Construction was commenced on other new lines, such as the "strategic railway" that was intended to connect the Ahr valley from Dernau with Neuss via Rheinbach and Liblar bypassing Cologne, but they were not completed due to the First World War and the subsequent disarmament imposed under the peace treaty. The unfinished bridge at Ahrweiler has been in ruins above the village since 1925. During the Second World War, the already completed tunnels in the Ahr valley were used for the armaments industry, using forced labour, and were redeveloped between 1960 and 1972 as the German federal government bunker. The A 61 autobahn now runs on part of the line near Meckenheim and Rheinbach.

An extension south of Adenau did not complete its planning stage. Again, the main reasons for building the line would have been of a military nature.

Also for strategic reasons, the Ahr Valley Railway was extended over the Ludendorff Bridge (also known as the Bridge at Remagen) to connect with the East Rhine Railway (Rechte Rheinstrecke) to and from the north. However, the bridge was not completed until 1918. It was not rebuilt after its collapse just before the war ended in 1945.

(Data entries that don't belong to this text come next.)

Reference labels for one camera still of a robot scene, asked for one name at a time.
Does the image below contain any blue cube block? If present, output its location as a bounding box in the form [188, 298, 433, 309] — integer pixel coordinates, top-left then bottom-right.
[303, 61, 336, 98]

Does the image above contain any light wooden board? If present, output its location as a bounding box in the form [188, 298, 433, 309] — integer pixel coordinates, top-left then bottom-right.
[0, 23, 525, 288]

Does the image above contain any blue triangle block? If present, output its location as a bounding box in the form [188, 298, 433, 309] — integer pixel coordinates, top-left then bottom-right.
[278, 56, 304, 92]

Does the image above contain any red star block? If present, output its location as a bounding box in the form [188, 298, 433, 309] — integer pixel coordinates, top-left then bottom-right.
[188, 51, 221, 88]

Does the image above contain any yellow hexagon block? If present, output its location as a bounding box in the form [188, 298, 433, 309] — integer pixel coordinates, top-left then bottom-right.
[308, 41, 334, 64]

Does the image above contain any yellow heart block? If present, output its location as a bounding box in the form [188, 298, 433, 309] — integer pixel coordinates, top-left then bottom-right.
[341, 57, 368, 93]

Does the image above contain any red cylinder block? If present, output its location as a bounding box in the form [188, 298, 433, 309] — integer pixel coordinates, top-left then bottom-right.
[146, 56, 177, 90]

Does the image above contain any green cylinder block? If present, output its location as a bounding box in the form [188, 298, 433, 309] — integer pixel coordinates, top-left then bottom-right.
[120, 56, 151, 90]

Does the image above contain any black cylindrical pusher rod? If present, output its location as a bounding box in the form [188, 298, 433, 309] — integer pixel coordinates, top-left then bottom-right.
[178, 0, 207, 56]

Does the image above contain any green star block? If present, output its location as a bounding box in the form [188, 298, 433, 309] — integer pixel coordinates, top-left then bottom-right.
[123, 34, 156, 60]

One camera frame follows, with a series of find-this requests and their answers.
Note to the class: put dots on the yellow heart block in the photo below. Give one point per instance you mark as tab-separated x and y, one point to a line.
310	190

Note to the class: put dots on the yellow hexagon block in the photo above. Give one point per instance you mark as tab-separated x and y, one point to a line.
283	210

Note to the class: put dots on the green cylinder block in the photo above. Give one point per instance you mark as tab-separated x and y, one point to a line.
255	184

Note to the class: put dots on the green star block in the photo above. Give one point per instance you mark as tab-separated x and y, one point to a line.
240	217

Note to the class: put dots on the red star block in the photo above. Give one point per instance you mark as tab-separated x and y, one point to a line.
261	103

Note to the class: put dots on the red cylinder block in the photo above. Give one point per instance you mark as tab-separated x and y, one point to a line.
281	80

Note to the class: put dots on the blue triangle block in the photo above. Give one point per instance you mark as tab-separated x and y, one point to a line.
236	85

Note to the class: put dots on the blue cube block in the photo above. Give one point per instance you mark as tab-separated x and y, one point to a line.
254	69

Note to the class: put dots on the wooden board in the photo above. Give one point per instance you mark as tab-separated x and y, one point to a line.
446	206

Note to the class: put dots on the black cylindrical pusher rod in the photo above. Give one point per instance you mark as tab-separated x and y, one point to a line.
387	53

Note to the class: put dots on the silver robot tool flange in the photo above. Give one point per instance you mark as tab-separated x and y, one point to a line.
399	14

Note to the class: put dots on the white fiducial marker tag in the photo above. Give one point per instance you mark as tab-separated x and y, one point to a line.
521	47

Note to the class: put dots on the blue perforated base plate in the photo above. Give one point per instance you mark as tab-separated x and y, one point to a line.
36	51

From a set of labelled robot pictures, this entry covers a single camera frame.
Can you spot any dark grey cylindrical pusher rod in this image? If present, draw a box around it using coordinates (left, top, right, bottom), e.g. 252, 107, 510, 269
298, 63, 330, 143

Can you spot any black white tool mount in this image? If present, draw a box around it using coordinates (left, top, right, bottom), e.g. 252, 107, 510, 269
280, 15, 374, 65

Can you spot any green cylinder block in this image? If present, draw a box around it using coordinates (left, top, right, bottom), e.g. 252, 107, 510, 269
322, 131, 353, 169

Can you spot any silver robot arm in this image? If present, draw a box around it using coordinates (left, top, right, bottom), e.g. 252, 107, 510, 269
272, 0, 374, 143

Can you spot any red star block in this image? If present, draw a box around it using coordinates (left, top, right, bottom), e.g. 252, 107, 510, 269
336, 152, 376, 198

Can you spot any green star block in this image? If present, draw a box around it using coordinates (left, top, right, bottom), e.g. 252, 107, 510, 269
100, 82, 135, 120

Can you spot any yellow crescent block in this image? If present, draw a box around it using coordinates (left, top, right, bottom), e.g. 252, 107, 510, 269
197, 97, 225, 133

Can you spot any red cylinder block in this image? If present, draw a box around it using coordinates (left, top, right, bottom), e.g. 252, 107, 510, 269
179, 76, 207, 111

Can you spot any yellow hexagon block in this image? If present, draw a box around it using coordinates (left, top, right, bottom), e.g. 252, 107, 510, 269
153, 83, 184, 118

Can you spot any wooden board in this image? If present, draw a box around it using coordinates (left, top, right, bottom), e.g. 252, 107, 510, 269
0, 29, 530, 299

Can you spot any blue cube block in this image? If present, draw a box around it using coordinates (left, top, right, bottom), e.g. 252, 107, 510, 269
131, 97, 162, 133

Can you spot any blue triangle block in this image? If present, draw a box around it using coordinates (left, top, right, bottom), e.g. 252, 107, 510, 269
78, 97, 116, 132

The construction of the Siegfried Line gave the Ahr Valley railways great strategic importance. Therefore, it was heavily damaged by Allied air raids and by German demolitions with explosives during the Second World War. Nevertheless, the line was fully reopened by 1951. In the following years it was then partially closed and dismantled.

Limited passenger services were restored between Remagen and Kreuzberg on 2 June 1985 and extended to Ahrbrück (formerly Brück (Ahr)) in June 1996. Freight traffic between Hönningen (Ahr) and Adenau was abandoned on 31 May 1985. Freight traffic between Ahrbrück and Hönningen (Ahr) was abandoned on 31 December 1996 and the line to Hönningen (Ahr) was dismantled in order to build a bypass road.

The Ahr Valley Railway is still double-tracked until the Walporzheim crossover.

In the late 1990s, trains on the line were hauled by diesel locomotives of classes 213 and 215; Class 628 and later Bombardier Talent (class 622) diesel multiple units were also operated. In December 2013 LINT 81 (DB Class 620) took over the service scheduled for 20 years as part of the Vareo-branded regional rail network.

The disused former second track between Mayschoß and Rech is now used for a rail trail, the Ahr-Radweg (Ahr Cycleway). The two adjoining branch lines are partially used as cycle ways.

On 14 July 2021 the water level of the Ahr rose to its highest level since 1910 as part of the 2021 European floods. Subsequently, seven bridges and about 20 km of track were destroyed. Passenger train service was suspended until further notice. On 8 November 2021, train service resumed between Remagen and Ahrweiler, and on 10 December 2021 to Walporzheim, while the section between Walporzheim and Ahrbrück remained out of service. The line fully reopened in December 2025 after repairs were completed. The line was electrifed at the same time.

== Service & Fares ==

Until December 2025, passenger services were part of the Vareo network. The RB 30 (Bonn Hbf - Remagen - Ahrbrück) and RB 39 (Remagen - Dernau) both operated hourly. These services were run by DB Regio NRW using diesel multiple units of the Alstom Coradia LINT family.

After the line reopened on 14 December 2025, the RB 39 was discontinued and replaced by the RB 32. This new service runs hourly between Ahrbrück and Remagen, with trains continuing every two hours onward via Koblenz to Boppard. However for now, until around autumn 2026, the RB 32 is expected to operate only between Altenahr and Boppard, since the construction of a retaining wall near Heimersheim requires the line to run single-track in that section. The service is operated by Trans Regio using Siemens Mireo trains.

The RB 30 was switched to Bombardier Talent 2 trains on 15 March 2026.

Rail services on the Ahr Valley Railway can be used with tickets of both the Verkehrsverbund Rhein-Mosel (VRM) and the Verkehrsverbund Rhein-Sieg (VRS), as well as the NRW-Tarif, a fare system that applies throughout North Rhine-Westphalia.